> _TASK DETAILS_: Exactly as they appear, reproduce the lines from the one holding "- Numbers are" through the last line of the material below.
= = = = =
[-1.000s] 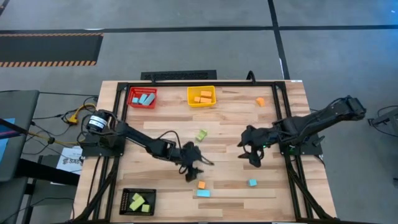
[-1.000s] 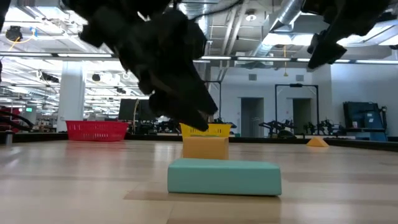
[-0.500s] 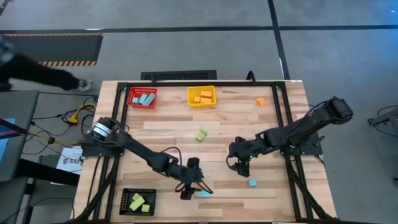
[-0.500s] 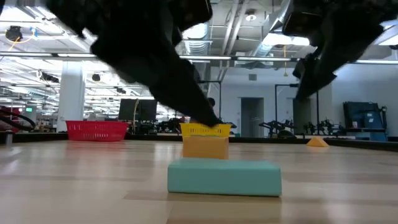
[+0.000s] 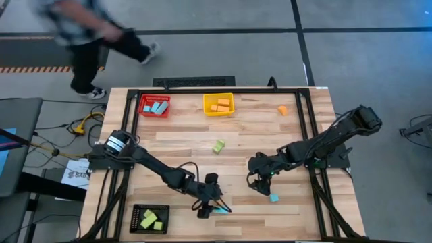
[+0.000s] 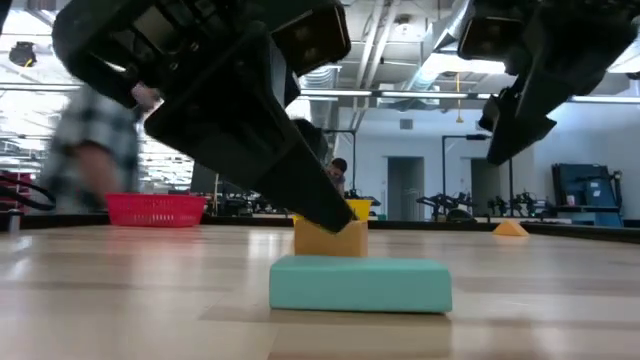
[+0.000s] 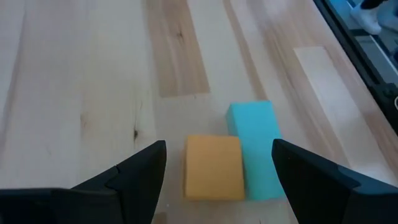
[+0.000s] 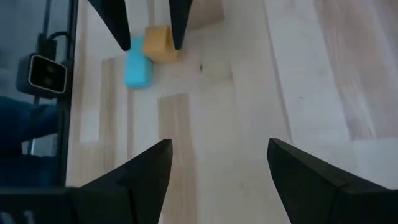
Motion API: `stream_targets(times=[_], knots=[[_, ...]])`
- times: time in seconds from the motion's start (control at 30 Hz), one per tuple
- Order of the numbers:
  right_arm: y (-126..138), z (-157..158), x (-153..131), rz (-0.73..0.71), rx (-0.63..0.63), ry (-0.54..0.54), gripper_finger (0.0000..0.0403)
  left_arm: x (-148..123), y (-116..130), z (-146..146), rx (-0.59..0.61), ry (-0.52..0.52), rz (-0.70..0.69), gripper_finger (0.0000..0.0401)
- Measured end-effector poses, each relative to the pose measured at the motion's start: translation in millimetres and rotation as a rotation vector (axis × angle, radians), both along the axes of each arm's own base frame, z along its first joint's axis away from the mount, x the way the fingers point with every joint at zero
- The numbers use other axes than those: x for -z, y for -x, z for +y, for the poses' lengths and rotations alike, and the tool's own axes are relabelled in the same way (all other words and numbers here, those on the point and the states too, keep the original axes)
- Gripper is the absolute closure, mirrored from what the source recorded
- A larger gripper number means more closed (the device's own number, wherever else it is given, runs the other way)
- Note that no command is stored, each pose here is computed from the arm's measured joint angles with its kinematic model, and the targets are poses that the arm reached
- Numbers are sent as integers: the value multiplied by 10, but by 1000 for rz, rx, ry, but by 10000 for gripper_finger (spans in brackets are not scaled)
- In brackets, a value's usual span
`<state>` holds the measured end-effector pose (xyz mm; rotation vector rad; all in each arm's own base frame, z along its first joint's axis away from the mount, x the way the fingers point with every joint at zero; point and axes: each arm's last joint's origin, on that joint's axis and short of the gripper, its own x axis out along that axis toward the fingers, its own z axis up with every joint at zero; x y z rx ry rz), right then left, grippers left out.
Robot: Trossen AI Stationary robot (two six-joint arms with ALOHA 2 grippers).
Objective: Sort & place blocks by color
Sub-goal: Put the wooden blue block into the red bin
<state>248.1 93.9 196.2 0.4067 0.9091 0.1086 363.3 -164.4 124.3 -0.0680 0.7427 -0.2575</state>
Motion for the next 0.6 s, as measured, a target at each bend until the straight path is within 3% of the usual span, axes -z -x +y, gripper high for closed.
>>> stream_targets(times=[0.2,0.3,0.6], knots=[[-32,17,-4,-30,-1,-10,122,-198,-79,-56,19,-12,-73,122],[-40,17,-11,-41,4,-9,122,-296,-102,-155,83,-70,-99,122],[-39,17,-9,-44,-8,2,122,-188,-121,-256,193,-137,-114,122]])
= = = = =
> _EXPECTED OUTPUT_:
- Numbers are sent as integers: the value multiplied by 10, but by 1000 for rz, rx, ry, but by 10000 for gripper_finger (spans in brackets are not scaled)
- In brackets, a value's usual span
`<state>` holds the measured end-effector pose (xyz mm; rotation vector rad; all in each arm's own base frame, z along its first joint's axis away from the mount, x the way the fingers point with every joint at zero; point and axes: each arm's last joint's origin, on that joint's axis and short of the gripper, its own x axis out along that axis toward the fingers, its own z axis up with every joint at zero; x y z rx ry rz), right then left, grippers left out.
Robot: Trossen AI Stationary robot (two six-joint arms with ALOHA 2 grippers).
Objective: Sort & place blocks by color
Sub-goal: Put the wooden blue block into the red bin
<state>248.1 93.9 196.2 0.4067 0.9091 0.1086 363.3 -164.4 124.3 -0.0680 0.7427 -0.2575</state>
Motion for the next 0.6 s, as measured, a target at each bend until the straight path is within 3% of the usual span, axes -z -x +y, gripper high for closed.
>>> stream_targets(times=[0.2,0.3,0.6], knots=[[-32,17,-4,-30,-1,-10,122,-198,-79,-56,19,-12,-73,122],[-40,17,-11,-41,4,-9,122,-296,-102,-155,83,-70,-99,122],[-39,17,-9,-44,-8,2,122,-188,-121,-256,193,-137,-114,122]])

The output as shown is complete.